▶ **What to do**: Copy out every line of the listing in which "camera" appears.

********************

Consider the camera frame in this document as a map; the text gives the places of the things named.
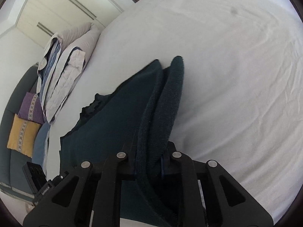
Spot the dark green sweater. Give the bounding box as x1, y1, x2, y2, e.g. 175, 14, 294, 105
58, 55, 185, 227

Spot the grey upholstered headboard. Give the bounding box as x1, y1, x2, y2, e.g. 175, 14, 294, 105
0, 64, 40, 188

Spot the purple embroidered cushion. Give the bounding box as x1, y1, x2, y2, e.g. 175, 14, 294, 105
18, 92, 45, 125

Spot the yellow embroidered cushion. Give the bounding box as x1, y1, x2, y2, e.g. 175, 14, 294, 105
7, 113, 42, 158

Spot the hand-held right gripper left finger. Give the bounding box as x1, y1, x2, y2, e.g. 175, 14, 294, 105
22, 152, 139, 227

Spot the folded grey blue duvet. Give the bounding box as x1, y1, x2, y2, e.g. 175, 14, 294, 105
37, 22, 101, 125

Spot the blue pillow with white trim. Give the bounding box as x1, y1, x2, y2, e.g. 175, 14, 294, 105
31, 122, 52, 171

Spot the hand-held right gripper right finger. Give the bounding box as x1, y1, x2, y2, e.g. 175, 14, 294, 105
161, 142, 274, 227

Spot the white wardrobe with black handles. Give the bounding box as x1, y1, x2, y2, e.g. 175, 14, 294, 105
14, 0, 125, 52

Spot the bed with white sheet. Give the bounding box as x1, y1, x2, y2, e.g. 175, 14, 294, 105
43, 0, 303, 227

********************

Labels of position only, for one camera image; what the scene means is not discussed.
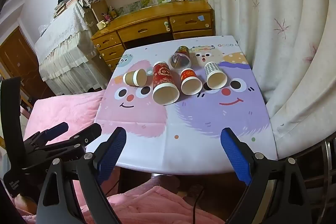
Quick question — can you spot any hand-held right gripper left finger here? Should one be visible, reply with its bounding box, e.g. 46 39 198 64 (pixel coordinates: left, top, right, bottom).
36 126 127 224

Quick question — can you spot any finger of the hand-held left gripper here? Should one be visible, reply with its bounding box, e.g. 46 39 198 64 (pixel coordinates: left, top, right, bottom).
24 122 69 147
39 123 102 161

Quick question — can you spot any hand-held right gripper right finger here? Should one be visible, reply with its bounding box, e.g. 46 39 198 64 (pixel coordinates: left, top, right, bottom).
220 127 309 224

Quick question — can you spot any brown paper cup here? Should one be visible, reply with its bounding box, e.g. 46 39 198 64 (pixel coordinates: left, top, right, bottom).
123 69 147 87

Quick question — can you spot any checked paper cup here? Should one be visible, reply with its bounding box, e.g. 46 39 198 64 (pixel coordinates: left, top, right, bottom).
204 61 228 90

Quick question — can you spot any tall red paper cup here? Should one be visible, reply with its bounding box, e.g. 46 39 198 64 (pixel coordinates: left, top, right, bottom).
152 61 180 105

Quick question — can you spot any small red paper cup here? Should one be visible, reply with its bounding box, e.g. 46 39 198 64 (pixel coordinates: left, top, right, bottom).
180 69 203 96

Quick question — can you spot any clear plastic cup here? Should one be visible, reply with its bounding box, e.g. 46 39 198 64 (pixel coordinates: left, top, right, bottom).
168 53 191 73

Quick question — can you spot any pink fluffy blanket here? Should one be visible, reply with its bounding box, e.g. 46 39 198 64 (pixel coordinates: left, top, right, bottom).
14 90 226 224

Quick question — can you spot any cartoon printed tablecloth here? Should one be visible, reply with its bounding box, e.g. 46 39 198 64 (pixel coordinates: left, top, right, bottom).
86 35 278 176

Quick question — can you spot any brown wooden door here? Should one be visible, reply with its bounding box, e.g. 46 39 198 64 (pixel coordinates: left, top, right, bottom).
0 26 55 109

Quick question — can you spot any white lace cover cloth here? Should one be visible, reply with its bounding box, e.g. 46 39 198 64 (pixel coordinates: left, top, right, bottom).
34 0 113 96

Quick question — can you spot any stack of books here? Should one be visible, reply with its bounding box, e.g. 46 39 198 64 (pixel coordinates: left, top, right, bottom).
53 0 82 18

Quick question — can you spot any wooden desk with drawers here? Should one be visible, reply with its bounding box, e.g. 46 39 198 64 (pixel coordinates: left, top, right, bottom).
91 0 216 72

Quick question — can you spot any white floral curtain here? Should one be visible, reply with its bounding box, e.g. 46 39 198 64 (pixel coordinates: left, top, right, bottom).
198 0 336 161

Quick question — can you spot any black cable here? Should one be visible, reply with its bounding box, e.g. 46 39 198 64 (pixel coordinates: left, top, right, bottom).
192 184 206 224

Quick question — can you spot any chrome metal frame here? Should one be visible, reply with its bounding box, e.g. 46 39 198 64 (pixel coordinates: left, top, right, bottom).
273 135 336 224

********************

▶ **Written response**:
Consider the camera frame in this document as a map; the text gives the places of the things named.
Labels of position only, for one camera image; what the scene means is not discussed.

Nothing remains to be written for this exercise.